Después de cenar en un pequeño y elegante restaurante que daba a la encantadora Place des Vosges, David la ayudó a ponerse el abrigo nuevo y la llevó de la mano a la calle. Hacía frío. El cielo estaba plagado de estrellas diminutas que titilaban en la lejanía, y la luna era tan grande y tan clara que los cogió a ambos por sorpresa.

– Es Nochebuena -dijo David mientras cruzaban paseando la plaza.

– Eso creo. Desde que llegué a Inglaterra nunca he celebrado la Navidad -confesó Sofía sin asomo de tristeza.

– Bueno, pues esta noche la estás celebrando conmigo -dijo David, apretándole la mano-. La noche no puede ser más bella.

– Sí, una noche maravillosa. Santa Claus no tendrá ningún problema para moverse por la ciudad, ¿no te parece? -añadió Sofía echándose a reír. Pasearon alrededor de la helada fuente de piedra y se quedaron mirando la escultura que representaba una manada de gansos salvajes partiendo hacia la noche-. Parece como si alguien hubiera dado una palmada y los hubiera asustado -exclamó admirada-. Qué ingenioso, ¿verdad?

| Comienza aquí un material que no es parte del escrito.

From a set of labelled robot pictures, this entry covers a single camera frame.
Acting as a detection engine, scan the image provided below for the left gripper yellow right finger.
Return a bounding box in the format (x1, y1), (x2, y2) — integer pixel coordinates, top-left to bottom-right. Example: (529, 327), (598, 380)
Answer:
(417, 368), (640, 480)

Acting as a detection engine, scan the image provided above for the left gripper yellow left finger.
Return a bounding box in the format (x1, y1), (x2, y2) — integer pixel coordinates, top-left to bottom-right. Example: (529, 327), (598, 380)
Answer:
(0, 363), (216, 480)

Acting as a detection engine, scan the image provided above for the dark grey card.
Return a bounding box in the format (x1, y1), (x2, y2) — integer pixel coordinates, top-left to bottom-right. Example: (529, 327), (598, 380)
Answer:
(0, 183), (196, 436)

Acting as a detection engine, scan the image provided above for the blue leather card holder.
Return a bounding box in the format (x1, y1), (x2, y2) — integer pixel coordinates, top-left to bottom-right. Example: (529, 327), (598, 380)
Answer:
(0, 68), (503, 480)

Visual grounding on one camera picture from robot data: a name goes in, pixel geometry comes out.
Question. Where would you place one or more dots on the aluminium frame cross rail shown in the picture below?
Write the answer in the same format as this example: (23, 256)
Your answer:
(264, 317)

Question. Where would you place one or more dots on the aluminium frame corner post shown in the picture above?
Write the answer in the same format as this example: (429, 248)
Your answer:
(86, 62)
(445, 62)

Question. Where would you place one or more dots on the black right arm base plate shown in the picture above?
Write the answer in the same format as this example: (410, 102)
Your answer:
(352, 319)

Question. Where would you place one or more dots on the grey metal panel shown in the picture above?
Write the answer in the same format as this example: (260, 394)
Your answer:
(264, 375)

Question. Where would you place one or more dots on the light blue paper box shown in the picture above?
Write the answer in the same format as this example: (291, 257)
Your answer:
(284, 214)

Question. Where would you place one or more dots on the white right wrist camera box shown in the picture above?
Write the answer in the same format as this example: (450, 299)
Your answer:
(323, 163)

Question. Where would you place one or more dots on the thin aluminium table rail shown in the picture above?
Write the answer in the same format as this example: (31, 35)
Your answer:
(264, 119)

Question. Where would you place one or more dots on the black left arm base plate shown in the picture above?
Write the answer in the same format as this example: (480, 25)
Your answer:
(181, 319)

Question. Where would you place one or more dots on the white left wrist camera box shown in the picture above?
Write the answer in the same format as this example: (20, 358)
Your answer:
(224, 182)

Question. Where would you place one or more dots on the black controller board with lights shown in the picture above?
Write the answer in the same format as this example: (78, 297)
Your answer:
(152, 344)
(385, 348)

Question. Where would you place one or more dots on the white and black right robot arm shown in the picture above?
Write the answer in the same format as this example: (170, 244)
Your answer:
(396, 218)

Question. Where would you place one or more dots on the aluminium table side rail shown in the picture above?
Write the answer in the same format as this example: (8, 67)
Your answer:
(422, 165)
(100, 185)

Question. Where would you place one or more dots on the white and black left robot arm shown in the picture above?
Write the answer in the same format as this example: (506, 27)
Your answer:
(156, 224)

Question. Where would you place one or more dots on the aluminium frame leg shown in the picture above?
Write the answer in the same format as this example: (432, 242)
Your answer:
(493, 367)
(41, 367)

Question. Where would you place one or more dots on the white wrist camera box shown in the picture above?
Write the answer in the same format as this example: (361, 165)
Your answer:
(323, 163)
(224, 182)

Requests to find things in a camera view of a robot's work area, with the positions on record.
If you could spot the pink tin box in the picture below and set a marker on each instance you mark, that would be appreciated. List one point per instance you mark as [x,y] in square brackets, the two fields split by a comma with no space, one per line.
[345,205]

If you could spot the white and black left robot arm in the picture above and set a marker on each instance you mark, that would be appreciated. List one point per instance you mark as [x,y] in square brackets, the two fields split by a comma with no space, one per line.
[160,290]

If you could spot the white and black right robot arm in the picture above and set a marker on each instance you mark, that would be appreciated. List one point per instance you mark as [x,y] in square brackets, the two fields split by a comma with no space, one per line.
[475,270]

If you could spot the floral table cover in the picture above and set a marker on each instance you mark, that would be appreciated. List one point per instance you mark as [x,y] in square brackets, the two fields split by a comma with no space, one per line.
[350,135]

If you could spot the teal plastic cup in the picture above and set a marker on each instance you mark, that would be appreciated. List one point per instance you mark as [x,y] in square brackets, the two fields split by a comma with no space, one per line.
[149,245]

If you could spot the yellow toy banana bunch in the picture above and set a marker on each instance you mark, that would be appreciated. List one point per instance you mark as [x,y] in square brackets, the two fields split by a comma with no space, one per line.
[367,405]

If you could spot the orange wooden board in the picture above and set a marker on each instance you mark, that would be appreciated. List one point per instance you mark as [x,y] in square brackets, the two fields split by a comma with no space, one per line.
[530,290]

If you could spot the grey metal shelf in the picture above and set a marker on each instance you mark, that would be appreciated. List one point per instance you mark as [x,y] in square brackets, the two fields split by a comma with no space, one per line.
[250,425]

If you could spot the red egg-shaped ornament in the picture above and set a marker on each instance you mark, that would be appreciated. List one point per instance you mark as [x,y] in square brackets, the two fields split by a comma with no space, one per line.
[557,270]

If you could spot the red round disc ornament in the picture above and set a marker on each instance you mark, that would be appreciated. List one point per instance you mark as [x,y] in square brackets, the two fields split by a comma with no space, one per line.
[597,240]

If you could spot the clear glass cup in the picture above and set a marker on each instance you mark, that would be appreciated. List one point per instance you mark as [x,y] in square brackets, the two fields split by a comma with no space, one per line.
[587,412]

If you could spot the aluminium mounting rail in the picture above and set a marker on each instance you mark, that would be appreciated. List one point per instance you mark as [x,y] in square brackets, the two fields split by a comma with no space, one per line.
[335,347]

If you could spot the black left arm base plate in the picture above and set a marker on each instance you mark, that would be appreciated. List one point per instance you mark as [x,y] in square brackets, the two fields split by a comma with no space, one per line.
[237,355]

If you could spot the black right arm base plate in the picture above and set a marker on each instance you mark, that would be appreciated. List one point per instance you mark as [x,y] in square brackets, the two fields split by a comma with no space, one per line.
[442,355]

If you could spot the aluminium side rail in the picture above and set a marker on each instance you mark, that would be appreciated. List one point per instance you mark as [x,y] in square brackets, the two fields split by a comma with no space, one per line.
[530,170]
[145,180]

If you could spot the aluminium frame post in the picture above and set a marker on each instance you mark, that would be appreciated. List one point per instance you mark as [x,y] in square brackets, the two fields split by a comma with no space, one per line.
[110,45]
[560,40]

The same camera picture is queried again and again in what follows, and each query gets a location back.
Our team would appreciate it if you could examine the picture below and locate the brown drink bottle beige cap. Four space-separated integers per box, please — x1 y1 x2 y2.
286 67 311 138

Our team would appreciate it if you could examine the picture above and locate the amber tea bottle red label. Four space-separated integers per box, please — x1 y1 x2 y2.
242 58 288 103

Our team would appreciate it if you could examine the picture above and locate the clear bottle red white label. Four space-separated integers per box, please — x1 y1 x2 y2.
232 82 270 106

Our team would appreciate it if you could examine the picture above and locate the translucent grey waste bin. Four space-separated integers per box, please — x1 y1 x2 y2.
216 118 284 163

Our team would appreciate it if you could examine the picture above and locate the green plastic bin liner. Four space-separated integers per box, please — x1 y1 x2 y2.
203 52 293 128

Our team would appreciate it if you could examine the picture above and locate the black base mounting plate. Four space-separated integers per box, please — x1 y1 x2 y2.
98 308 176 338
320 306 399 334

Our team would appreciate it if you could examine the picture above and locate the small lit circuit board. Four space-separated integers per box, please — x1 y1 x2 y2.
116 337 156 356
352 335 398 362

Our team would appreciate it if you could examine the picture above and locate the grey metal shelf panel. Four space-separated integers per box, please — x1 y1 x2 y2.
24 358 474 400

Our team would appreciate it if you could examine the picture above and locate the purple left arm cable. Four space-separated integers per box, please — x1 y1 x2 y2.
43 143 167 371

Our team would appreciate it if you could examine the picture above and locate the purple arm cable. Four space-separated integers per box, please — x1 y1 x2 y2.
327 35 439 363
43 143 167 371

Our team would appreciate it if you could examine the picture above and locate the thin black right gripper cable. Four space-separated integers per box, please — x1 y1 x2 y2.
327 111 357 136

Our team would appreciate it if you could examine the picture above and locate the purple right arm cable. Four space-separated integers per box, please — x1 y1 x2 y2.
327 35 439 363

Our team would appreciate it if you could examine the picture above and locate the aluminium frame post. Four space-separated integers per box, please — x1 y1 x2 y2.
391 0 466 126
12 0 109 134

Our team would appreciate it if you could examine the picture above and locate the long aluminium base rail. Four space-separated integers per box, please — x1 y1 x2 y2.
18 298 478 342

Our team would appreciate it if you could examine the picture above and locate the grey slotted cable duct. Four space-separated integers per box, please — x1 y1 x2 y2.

– Sofía -dijo David bajando la voz.

– Es increíble que los que están más arriba no se rompan. Parecen muy frágiles.

– Sofía -repitió David, impaciente.

– ¿Sí? -respondió Sofía sin quitar los ojos de la escultura.

– Mírame.

A Sofía le resultó tan raro oírle hablar así que se giró y le miró.

– ¿Qué pasa? -preguntó, pero pudo adivinar por la expresión de David que no pasaba nada. Él tomó sus manos enguantadas entre las suyas y la miró con ternura en los ojos.

– ¿Quieres casarte conmigo?

– ¿Casarme contigo? -repitió pasmada. Por un segundo vio la cara angustiada de Santi y oyó el débil sonido de su voz: «Huyamos lejos de aquí y casémonos. ¿Quieres casarte conmigo?» Pero la voz se extinguió y David estaba de pie junto a ella, observándola con desconfianza. Sintió que se le llenaban los ojos de lágrimas y no sabía a ciencia cierta si eran lágrimas de tristeza o de felicidad.

»Sí, David, quiero casarme contigo -balbuceó. David espiró visiblemente aliviado y en su rostro se dibujó una amplia sonrisa. Sacó una cajita negra del bolsillo y la puso en las manos de ella. Sofía la abrió con cuidado. La cajita contenía un anillo de rubíes.

– El rojo es mi color favorito -susurró Sofía.

– Lo sé.

– Oh, David, es precioso. No sé qué decir.

– No digas nada. Póntelo.

Antes de intentar quitarse el guante, Sofía le devolvió el anillo para evitar que se le cayera y fuera a dar contra los relucientes adoquines. Acto seguido él tomó su pálida mano y le puso el anillo en el dedo antes de llevárselo a los labios y besarlo.

– Me has hecho el hombre más feliz del mundo, Sofía -dijo con lágrimas de emoción en los ojos.

– Y tú me has hecho completa, David. Nunca pensé que pudiera volver a amar a alguien. Pero te amo -dijo y le rodeó el cuello con los brazos-. Te amo.